How to Approximate a Set without Knowing it's Size in Advance
By Udi Wieder
Appears in collection : 2016 - T1 - WS2 - Fundamental inequalities and lower bounds theme
The dynamic approximate membership problem asks to represent a set S of size n, whose elements are provided in an on-line fashion, supporting membership queries without false negatives and with a false positive rate at most ϵ. That is, the membership algorithm must be correct on each x∈S, and may err with probability at most ϵ on each x∉S. We study a well-motivated, yet insufficiently explored, variant of this problem where the size n of the set is not known in advance. Existing optimal approximate membership data structures require that the size is known in advance, but in many practical scenarios this is not a realistic assumption. Moreover, even if the eventual size n of the set is known in advance, it is desirable to have the smallest possible space usage also when the current number of inserted elements is smaller than n.
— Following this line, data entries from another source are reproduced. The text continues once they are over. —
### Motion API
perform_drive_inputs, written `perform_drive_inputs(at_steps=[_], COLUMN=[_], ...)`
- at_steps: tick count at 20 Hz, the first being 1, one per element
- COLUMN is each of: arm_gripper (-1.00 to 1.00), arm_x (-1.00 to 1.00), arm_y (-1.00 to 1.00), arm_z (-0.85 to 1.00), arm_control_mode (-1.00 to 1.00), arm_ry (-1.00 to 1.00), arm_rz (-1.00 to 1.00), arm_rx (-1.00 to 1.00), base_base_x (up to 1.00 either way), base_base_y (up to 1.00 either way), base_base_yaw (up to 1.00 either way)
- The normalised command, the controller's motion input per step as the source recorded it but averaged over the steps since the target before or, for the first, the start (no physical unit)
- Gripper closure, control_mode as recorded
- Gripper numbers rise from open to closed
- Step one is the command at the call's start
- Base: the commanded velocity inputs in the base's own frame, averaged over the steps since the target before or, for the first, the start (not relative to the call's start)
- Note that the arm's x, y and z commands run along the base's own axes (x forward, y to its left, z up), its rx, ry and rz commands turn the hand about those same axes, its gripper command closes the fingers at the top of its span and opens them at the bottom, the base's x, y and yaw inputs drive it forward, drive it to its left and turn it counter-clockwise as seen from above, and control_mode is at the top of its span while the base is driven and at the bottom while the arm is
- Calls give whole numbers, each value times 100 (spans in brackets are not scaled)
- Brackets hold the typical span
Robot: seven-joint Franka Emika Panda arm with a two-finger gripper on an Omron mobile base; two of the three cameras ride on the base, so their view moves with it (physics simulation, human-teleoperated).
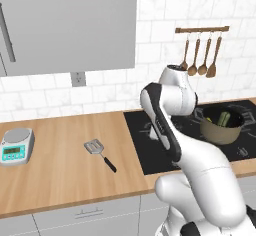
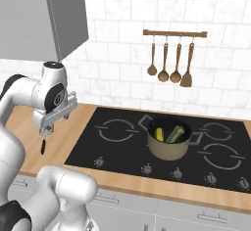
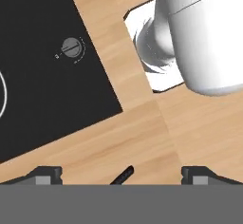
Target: Put the cucumber and cucumber in the pot. Retrieve the spatula and lightly stir the vegetables in the pot.
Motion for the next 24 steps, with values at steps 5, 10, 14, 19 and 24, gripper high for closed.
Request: perform_drive_inputs(at_steps=[5, 10, 14, 19, 24], arm_gripper=[-100, -100, -100, -100, -100], arm_x=[0, 0, 0, 0, -17], arm_y=[66, 82, 98, 98, 88], arm_z=[-35, -31, -24, -27, -19], arm_control_mode=[-100, -100, -100, -100, -100], arm_ry=[0, 0, 1, 9, 9], arm_rz=[-67, -57, -50, -53, -54], arm_rx=[9, 7, 5, 4, 8], base_base_x=[0, 0, 0, 0, 0], base_base_y=[0, 0, 0, 0, 0], base_base_yaw=[0, 0, 0, 0, 0])
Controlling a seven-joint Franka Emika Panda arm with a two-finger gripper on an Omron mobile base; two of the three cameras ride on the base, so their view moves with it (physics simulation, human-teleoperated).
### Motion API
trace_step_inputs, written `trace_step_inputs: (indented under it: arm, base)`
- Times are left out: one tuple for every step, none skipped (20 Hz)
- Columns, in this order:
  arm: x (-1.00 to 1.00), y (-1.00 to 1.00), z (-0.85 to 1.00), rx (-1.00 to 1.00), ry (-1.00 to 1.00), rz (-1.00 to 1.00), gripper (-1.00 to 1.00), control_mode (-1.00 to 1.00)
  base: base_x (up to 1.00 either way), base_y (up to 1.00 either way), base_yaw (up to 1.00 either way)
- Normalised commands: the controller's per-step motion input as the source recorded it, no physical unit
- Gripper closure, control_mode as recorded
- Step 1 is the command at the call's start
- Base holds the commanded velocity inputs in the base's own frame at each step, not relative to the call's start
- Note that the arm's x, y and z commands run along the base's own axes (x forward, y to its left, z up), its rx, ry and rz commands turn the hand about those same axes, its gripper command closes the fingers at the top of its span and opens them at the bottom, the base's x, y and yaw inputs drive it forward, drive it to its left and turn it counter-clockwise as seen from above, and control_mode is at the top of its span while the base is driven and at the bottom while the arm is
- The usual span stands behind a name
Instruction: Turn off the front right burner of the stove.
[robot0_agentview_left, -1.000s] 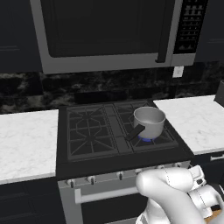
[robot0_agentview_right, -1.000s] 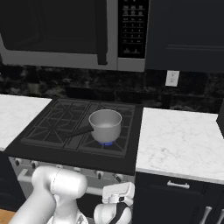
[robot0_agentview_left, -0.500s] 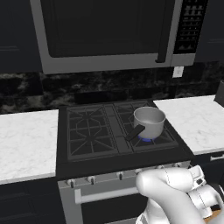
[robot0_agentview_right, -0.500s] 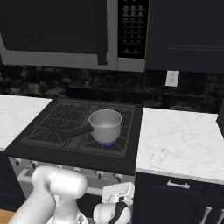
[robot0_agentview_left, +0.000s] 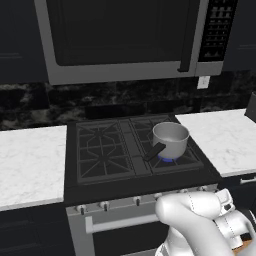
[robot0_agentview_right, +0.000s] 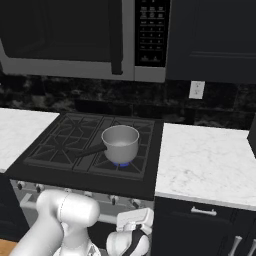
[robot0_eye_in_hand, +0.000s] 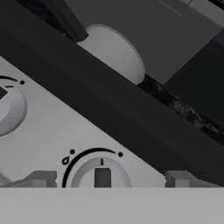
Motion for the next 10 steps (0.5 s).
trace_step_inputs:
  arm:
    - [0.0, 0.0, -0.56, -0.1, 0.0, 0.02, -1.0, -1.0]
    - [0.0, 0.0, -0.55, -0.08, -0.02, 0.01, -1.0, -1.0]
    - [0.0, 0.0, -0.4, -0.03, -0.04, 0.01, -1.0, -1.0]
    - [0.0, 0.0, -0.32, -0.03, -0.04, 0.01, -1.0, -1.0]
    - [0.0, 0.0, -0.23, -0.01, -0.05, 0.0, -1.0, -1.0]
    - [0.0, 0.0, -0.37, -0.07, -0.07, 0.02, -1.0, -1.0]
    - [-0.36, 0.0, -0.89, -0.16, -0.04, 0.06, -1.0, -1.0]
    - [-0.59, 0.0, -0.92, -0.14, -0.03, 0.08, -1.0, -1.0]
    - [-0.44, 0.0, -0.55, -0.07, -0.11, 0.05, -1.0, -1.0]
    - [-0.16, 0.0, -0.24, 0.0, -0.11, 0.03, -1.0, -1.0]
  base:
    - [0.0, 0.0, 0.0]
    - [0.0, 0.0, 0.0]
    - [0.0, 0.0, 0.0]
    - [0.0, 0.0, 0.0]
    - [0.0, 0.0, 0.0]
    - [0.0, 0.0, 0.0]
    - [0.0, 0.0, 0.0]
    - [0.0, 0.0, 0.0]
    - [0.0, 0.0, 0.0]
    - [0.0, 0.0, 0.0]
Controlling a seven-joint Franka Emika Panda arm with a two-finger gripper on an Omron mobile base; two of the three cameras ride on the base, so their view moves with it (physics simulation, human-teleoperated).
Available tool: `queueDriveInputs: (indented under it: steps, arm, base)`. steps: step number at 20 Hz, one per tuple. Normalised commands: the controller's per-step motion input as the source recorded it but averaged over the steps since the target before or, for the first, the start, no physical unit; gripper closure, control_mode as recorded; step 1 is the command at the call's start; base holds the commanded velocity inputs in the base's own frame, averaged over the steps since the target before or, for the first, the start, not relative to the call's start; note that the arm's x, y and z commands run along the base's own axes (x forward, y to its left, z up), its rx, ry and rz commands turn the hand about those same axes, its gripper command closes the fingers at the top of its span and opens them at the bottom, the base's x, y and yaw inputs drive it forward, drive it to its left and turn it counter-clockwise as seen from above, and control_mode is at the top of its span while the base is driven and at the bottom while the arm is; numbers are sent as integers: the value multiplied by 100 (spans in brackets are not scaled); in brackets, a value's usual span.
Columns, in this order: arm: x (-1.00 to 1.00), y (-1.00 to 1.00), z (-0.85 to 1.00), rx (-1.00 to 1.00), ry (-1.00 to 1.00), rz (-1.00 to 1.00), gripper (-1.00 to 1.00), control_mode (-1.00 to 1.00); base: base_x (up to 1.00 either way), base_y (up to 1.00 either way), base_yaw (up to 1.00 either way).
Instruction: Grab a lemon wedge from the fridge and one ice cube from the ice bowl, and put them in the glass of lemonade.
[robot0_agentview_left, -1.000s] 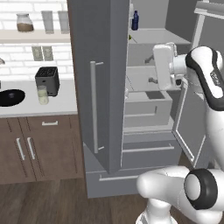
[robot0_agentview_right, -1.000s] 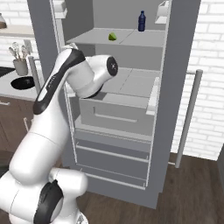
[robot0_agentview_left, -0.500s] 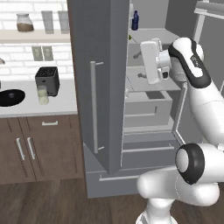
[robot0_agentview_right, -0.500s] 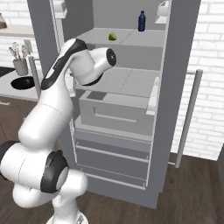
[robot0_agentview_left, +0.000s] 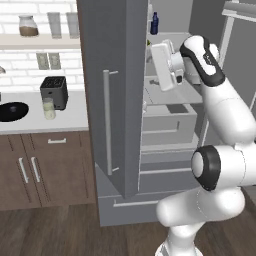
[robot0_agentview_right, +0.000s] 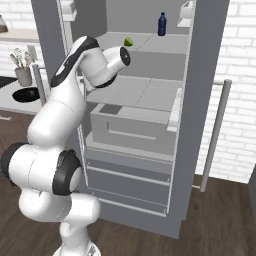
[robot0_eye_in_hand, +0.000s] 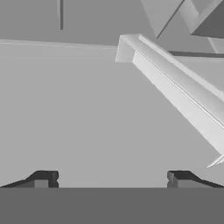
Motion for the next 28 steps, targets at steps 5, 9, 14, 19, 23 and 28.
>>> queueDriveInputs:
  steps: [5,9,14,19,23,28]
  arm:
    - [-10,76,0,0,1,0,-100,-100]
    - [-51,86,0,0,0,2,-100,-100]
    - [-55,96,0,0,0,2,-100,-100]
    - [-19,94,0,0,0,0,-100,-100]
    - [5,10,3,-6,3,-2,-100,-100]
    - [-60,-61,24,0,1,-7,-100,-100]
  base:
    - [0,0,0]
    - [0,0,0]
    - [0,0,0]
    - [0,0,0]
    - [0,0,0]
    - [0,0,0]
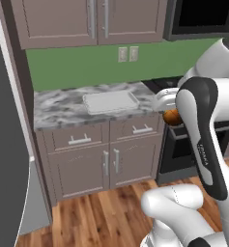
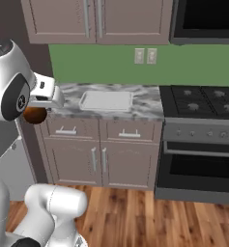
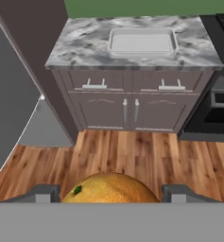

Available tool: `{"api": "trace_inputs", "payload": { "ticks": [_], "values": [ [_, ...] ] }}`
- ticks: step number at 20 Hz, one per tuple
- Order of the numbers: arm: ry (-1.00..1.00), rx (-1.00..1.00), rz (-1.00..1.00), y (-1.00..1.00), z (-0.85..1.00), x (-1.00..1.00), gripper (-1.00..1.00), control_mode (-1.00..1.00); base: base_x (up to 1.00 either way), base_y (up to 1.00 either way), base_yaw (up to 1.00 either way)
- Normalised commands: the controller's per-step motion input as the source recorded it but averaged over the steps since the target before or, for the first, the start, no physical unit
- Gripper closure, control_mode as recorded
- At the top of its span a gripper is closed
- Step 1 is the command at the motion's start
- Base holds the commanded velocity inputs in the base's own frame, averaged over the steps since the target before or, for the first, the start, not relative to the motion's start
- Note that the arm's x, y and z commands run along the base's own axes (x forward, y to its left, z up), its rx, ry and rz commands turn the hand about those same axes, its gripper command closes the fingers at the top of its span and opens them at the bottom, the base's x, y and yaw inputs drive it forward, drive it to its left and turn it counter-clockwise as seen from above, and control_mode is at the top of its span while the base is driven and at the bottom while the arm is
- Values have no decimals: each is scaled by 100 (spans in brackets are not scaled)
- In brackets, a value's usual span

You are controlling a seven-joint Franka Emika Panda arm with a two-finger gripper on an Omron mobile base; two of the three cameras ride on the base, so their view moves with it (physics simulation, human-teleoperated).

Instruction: Pick the apple and orange from the fridge and place them inside the tupperware on the counter.

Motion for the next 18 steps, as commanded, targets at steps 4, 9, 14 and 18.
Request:
{"api": "trace_inputs", "payload": {
  "ticks": [4, 9, 14, 18],
  "values": [
    [0, 0, 0, 0, 0, 0, 100, 100, 100, 0, -5],
    [0, 0, 0, 0, 0, 0, 100, 100, 98, 0, -2],
    [0, 0, 0, 0, 0, 0, 100, 100, 82, 0, 0],
    [0, 0, 0, 0, 0, 0, 100, 100, 31, 0, 0]
  ]
}}
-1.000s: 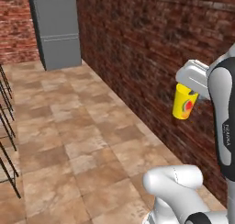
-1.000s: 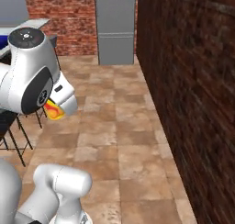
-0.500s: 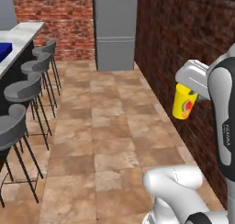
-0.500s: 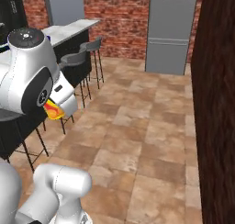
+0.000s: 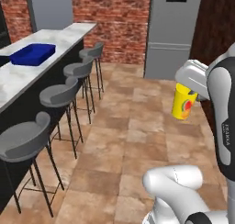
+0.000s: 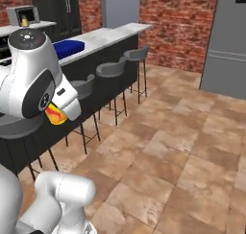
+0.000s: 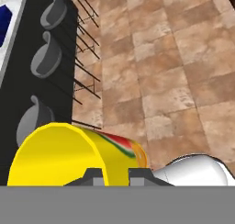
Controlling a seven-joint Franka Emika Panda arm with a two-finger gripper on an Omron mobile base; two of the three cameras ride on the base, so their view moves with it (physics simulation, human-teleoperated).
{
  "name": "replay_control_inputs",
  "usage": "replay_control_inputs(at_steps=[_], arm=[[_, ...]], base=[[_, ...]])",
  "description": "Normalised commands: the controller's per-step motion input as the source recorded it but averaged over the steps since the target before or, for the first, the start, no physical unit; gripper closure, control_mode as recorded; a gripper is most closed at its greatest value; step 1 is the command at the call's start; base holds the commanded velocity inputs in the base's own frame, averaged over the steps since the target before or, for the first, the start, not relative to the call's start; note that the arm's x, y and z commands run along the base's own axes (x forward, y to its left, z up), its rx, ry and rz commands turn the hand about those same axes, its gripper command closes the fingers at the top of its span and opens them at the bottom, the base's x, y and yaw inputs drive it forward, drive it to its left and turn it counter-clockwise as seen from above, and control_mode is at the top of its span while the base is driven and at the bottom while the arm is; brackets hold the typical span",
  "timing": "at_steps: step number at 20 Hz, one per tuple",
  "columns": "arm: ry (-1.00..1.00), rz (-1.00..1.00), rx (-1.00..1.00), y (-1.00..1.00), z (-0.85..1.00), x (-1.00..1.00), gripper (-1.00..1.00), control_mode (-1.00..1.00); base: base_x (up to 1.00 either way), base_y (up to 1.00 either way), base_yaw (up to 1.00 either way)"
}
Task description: There is a tray on the dining counter. Grab the cup, mug, and pitcher and place them on the tray. The pitcher may be placed next to the tray if it cannot fit the tray.
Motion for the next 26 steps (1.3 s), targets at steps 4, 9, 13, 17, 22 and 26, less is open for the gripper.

We show a super-linear gap between the space complexity when the size is known in advance and the space complexity when the size is not known in advance. When the size is known in advance, it is well-known that Θ(nlog(1/ϵ)) bits of space are necessary and sufficient. However, when the size is not known in advance, we prove that at least nlog(1/ϵ)+Ω(nloglogn) bits of space must be used. In particular, the average number of bits per element must depend on the size of the set. If time allows we will show that this space lower bound is tight, and can be matched by an efficient data structure. The data structure supports membership queries in constant time in the worst case with high probability, and supports insertions in expected amortized constant time.